Data in this exercise.

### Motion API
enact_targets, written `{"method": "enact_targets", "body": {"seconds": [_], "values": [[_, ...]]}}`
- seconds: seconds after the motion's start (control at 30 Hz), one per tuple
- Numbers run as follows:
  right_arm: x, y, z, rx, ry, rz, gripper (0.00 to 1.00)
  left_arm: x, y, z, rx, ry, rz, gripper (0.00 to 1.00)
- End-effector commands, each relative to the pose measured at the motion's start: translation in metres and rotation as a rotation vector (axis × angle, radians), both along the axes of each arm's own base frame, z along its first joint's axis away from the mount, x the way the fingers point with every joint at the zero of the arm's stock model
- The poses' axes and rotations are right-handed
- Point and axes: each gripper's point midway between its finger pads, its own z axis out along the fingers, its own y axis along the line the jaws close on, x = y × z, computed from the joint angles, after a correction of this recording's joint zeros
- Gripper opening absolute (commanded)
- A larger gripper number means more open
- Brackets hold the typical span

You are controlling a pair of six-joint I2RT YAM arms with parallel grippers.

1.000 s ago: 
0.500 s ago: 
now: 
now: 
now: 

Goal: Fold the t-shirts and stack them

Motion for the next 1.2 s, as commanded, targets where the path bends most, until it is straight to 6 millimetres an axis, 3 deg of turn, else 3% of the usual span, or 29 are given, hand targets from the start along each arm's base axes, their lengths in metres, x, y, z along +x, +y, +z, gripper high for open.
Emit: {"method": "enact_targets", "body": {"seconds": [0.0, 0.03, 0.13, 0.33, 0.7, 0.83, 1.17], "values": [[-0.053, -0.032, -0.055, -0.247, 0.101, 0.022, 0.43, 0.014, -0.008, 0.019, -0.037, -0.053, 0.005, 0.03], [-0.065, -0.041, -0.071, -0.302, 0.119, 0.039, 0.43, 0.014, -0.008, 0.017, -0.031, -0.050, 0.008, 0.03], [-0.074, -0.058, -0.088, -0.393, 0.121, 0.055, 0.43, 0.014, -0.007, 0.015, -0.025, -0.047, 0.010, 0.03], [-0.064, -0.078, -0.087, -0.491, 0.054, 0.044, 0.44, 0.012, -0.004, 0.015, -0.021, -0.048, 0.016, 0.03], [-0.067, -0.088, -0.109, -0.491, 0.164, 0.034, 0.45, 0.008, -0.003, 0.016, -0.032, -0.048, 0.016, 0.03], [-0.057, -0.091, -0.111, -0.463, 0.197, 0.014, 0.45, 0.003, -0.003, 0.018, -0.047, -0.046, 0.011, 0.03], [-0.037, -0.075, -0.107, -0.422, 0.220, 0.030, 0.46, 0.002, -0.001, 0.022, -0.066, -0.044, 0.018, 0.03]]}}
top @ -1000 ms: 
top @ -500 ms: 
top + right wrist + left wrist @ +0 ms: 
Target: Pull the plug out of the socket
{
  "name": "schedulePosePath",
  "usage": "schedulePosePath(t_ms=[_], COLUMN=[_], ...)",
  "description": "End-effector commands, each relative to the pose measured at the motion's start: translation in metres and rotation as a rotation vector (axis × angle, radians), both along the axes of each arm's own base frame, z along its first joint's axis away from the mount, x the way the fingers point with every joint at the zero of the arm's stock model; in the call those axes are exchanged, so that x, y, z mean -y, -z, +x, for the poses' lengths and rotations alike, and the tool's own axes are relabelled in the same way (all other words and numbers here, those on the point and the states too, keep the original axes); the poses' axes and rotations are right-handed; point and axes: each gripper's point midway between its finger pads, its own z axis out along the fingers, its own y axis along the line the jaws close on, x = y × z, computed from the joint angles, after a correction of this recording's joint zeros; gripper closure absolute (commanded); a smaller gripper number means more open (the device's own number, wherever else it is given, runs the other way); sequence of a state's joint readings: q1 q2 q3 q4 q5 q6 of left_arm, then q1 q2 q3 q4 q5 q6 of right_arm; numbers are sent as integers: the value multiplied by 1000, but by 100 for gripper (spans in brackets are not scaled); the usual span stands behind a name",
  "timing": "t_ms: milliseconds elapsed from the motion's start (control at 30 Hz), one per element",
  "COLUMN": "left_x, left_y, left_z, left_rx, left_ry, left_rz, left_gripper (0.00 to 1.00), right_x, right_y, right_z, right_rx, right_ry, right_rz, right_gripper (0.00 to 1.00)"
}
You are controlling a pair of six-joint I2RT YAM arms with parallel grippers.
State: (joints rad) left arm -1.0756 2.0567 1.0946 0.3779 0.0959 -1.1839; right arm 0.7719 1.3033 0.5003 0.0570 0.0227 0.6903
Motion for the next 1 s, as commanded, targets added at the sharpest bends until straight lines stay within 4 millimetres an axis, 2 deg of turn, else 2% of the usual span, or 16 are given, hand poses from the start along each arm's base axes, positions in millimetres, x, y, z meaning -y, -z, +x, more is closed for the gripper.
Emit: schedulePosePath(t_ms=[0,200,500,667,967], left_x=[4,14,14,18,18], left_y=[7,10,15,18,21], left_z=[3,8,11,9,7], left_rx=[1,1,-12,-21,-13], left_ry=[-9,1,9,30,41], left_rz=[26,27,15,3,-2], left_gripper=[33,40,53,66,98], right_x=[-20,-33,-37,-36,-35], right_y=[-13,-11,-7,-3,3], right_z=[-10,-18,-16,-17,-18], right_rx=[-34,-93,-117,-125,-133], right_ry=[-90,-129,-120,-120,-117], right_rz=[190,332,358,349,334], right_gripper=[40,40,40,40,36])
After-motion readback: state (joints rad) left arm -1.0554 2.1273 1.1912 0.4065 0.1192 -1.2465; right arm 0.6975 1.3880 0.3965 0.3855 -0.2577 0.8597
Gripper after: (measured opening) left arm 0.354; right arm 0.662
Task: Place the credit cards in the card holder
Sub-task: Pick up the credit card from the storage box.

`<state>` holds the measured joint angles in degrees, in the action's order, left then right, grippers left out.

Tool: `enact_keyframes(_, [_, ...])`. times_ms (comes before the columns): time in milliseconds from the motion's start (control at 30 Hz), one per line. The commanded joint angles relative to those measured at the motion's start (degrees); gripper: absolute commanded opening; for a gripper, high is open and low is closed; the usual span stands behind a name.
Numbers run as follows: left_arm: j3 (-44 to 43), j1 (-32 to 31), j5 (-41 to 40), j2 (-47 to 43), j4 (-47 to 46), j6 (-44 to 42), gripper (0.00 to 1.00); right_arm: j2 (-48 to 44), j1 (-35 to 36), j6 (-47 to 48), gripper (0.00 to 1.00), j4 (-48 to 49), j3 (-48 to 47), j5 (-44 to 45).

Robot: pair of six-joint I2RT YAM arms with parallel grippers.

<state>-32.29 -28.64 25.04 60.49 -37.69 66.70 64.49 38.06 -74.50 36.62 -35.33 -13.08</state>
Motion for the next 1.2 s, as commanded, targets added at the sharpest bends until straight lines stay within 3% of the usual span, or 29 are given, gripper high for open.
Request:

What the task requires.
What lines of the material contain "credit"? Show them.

Response area.
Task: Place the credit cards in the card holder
Sub-task: Pick up the credit card from the storage box.

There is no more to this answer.